Shell’s intends to resume drilling in the Arctic off the Alaskan coast this summer – but its fleet needs to be parked somewhere outside of narrow window in high summer when drilling in the Arctic is possible.

Shell has not yet completed the drilling of an exploratory well in the Arctic, and has been beset by delays, including the disastrous grounding of one of its drilling rigs in 2012 and a legal challenge to the original environmental impact statement that made drilling impossible in 2014. This new legal case could potentially further delay Shell drilling in the Alaskan Arctic. Shell is also waiting for permits to allow drilling in 2015.

Earthjustice and Sierra Club, along with local environmental groups, are suing the Port of Seattle, and the lawsuit also mentions the port’s commissioners and Foss Maritime Co, whose client is Shell.

They allege that the port needed to do an environmental review before signing the lease because it is substantially different to the terminal’s previous use. This could be a contravention of state environmental laws – the State Environmental Policy Act and Shoreline Management Act.

The complaint also argues sheltering Shell’s drilling equipment at the port has environmental risks, such as polluting the area’s water.

Read more: How did the UCL unburnable carbon study rule out Arctic drilling?

Furthermore, it claims port officials made the deal without public disclosure. The port had a ‘verbal nondisclosure’ agreement during the months of negotiations with Shell, according to reports, while there was only a five-day public consultation period.

The lease, announced a couple of weeks ago, covers a 50-acre site (see Terminal 5 above) near downtown Seattle, and costs $13.17 million over two years.

“The Port of Seattle believes it has complied with all necessary environmental requirements,” Port of Seattle spokesman Peter McGraw said in a statement. The Port of Seattle’s tagline is “Where a sustainable world is headed.”

Foss’s spokesperson Paul Queary told the Puget Sound Business Journal that activity at the terminal would actually fall under the deal, and no ships would be dismantled on site.

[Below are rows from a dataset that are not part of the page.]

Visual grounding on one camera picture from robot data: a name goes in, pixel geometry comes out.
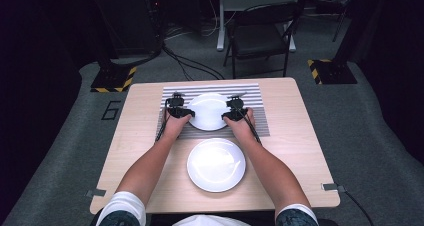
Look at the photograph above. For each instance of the person's right hand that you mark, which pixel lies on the person's right hand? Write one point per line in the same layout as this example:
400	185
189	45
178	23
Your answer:
243	129

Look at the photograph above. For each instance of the grey table edge clip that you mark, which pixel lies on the grey table edge clip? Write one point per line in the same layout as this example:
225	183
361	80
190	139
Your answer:
331	187
96	193

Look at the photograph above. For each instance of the person's sleeve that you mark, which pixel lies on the person's sleeve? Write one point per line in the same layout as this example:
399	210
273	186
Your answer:
121	206
296	214

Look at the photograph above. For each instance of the white desk frame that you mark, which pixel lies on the white desk frame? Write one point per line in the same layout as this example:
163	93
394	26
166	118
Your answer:
220	26

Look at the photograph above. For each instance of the person's left sleeve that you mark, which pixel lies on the person's left sleeve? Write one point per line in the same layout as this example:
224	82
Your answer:
121	206

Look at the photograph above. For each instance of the person's left hand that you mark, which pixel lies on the person's left hand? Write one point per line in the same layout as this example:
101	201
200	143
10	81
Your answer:
175	127

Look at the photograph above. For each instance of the person's white top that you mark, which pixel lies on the person's white top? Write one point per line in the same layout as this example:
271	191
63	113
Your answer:
210	221

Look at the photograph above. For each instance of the dark equipment cabinet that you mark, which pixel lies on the dark equipment cabinet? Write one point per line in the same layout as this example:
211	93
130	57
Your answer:
133	19

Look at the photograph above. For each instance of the black folding chair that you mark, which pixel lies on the black folding chair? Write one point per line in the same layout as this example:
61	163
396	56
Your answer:
256	36

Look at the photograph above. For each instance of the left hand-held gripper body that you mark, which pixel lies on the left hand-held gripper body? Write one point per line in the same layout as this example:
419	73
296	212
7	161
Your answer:
175	106

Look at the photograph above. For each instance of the person's right sleeve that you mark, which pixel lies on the person's right sleeve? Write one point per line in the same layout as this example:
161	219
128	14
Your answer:
296	214

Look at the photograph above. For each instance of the small white plate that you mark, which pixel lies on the small white plate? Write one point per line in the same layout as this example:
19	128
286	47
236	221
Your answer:
208	112

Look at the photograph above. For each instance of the striped woven placemat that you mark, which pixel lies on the striped woven placemat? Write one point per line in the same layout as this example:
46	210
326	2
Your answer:
253	99

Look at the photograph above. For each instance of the hazard striped stand base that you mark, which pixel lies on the hazard striped stand base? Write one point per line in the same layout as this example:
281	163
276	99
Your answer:
333	72
111	79

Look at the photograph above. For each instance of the large white plate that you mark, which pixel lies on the large white plate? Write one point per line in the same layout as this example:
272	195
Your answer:
216	165

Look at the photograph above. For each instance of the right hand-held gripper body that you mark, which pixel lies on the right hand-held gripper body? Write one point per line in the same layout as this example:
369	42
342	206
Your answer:
238	107

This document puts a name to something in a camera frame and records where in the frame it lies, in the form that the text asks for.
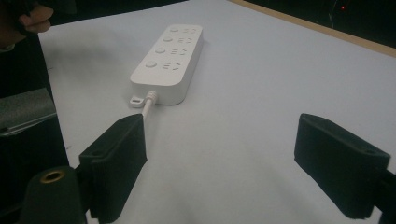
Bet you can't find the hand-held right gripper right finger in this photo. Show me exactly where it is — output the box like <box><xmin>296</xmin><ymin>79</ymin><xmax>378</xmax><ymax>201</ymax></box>
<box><xmin>293</xmin><ymin>113</ymin><xmax>391</xmax><ymax>220</ymax></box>

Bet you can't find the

Delays, delays – and maybe more delays

Shell’s Arctic drilling was suspended in early 2013 following the grounding of the Kulluk oil drilling rig (shown below).

1280px-KullukAground_1jan2013

Apart from that, Shell has had several set backs and legal issues that have postponed its Arctic exploration.

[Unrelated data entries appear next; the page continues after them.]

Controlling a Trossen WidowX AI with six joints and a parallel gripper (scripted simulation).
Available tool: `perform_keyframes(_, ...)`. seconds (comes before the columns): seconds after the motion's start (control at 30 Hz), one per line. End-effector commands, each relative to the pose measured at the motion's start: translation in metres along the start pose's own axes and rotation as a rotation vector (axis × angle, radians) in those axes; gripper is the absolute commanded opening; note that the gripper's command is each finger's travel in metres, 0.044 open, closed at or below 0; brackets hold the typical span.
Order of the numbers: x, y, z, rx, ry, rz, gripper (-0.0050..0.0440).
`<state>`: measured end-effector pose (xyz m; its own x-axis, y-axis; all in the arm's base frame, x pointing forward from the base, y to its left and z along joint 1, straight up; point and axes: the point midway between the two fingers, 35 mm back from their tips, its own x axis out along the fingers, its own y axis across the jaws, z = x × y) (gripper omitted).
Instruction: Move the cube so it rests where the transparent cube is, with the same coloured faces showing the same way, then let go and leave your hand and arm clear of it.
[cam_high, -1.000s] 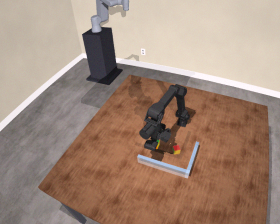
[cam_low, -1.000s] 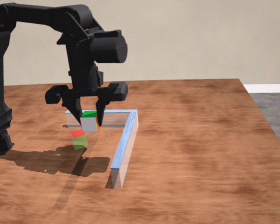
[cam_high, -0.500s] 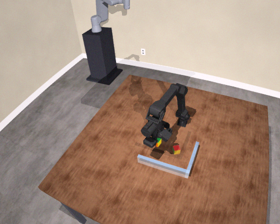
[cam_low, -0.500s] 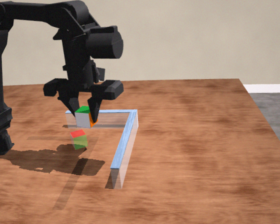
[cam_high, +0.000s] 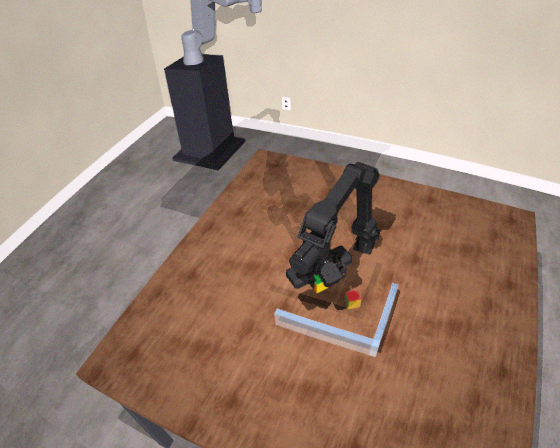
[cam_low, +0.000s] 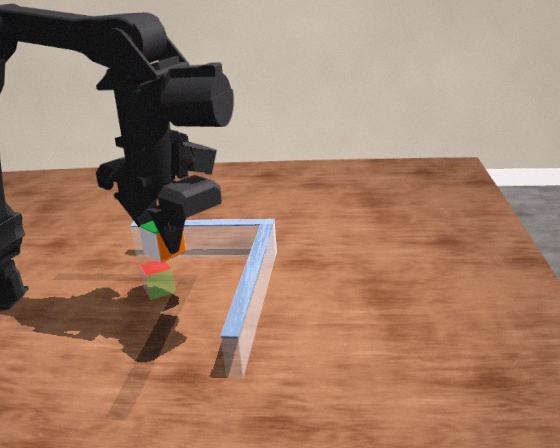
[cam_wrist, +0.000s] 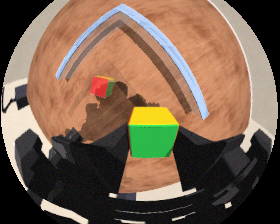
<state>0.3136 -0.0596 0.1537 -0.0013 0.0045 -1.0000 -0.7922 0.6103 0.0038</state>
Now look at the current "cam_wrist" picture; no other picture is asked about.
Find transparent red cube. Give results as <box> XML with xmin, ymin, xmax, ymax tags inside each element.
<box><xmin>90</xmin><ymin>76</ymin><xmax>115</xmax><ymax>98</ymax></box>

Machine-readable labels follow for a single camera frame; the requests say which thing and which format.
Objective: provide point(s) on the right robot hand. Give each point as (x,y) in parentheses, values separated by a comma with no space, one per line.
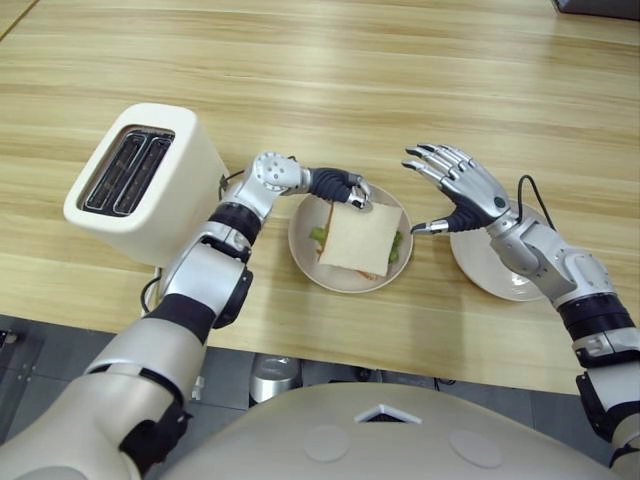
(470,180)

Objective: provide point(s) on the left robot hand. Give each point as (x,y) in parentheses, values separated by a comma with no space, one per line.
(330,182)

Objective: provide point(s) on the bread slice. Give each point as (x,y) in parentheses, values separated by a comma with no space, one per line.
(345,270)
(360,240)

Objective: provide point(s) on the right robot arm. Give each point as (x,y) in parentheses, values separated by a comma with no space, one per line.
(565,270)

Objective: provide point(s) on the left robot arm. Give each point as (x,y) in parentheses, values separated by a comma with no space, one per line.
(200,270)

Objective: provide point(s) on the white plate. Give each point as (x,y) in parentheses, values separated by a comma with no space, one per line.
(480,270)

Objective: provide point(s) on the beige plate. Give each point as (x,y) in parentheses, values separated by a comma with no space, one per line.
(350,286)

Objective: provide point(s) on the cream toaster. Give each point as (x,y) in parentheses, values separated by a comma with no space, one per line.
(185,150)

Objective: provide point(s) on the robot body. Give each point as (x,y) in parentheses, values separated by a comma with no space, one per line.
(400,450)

It is as yet unknown how much of a delay could occur to Shell’s exploration of the Chukchi Sea as a result of the Port of Seattle lawsuit, and whether this will encroach on Shell’s narrow window for Arctic exploration, which roughly extends from July to September/October.

The Arctic is estimated to hold 13% of the world’s undiscovered oil and 30% of undiscovered gas. In order to exploit this Shell has spent around $6bn since 2005.

However, Shell hasn’t successfully managed to complete an exploration well in the Arctic off the coast of Alaska’s Chukchi and Beaufort seas.

Safety and environmental risks

Following pressure from its shareholders, Shell has agreed to test whether its business model is compatible with limiting global warming to 2C, the internationally-accepted target above which scientists say catastrophic consequences could occur.

But a paper published in Nature early this year completely ruled out drilling for oil and gas in the Arctic if we are to stay within 2 degrees.

Sea Ice in the Chukchi Sea

A recent US government update to an environmental analysis on drilling in the Chukchi Sea (shown above) upgraded its assessment of the risk of oil spills in the sea –  to at least a 75% chance of at least one large spill releasing over 1,000 barrels of oil in the sensitive marine and coastal environment over 77-years.

Late last year Noble Corp – one of Shell’s contractors – paid $12.2 million to settle felony charges brought by the US government related to environmental and safety violations on vessels in the Arctic while working for Shell in 2012.